WHAT THIS TASK INVOLVES: Begin with the first line of the listing and quote every line through the one containing "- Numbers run"; give only those lines.

DATA PROVIDED:
----------
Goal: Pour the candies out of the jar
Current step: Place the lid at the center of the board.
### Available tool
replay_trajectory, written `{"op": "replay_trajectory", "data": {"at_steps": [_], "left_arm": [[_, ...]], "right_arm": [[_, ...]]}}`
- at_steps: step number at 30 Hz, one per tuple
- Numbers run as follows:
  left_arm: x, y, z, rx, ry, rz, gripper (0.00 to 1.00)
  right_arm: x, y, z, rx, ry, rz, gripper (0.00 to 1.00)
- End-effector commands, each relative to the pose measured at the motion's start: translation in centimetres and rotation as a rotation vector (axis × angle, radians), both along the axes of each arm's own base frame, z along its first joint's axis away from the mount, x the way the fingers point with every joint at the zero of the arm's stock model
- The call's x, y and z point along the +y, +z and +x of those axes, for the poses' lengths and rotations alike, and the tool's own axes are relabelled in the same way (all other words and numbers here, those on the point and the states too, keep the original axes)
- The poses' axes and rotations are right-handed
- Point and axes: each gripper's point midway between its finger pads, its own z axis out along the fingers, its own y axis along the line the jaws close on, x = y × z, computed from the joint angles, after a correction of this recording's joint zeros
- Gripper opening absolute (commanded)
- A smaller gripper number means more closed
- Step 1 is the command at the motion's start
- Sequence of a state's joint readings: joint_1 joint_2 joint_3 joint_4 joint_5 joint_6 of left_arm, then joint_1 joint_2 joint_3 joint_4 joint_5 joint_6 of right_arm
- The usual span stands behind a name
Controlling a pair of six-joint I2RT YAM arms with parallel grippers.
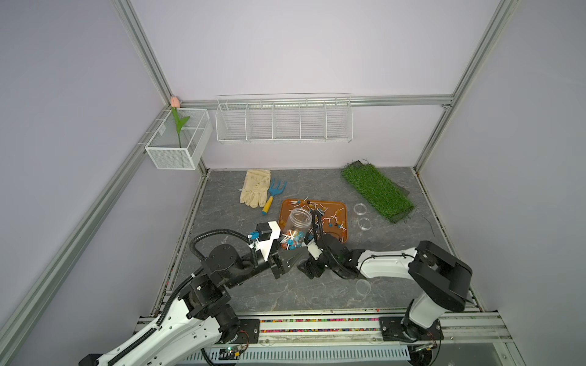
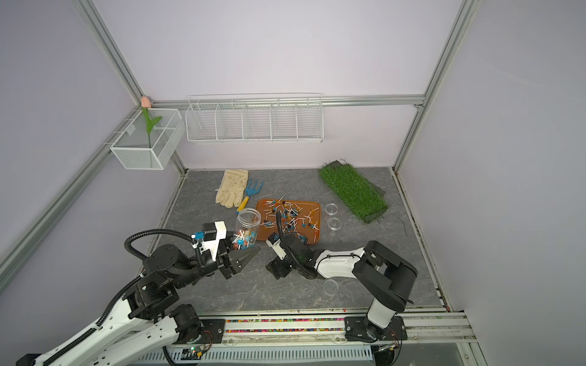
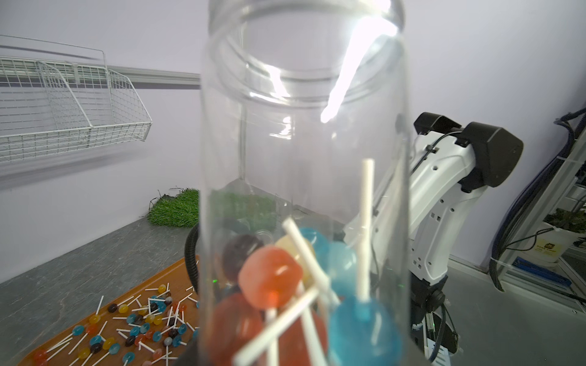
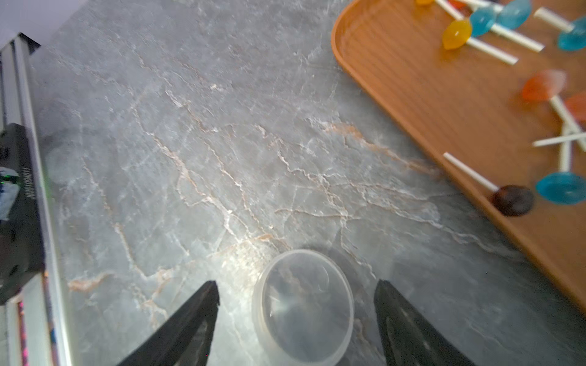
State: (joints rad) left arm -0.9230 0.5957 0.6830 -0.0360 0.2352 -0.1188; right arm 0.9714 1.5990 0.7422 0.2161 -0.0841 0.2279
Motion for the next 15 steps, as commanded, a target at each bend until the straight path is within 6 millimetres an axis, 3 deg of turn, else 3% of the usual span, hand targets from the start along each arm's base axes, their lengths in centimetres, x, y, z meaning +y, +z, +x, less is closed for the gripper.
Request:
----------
YOUR RESPONSE:
Goal: Pour the candies out of the jar
Current step: Place the lid at the center of the board.
### Available tool
replay_trajectory, written `{"op": "replay_trajectory", "data": {"at_steps": [_], "left_arm": [[_, ...]], "right_arm": [[_, ...]]}}`
- at_steps: step number at 30 Hz, one per tuple
- Numbers run as follows:

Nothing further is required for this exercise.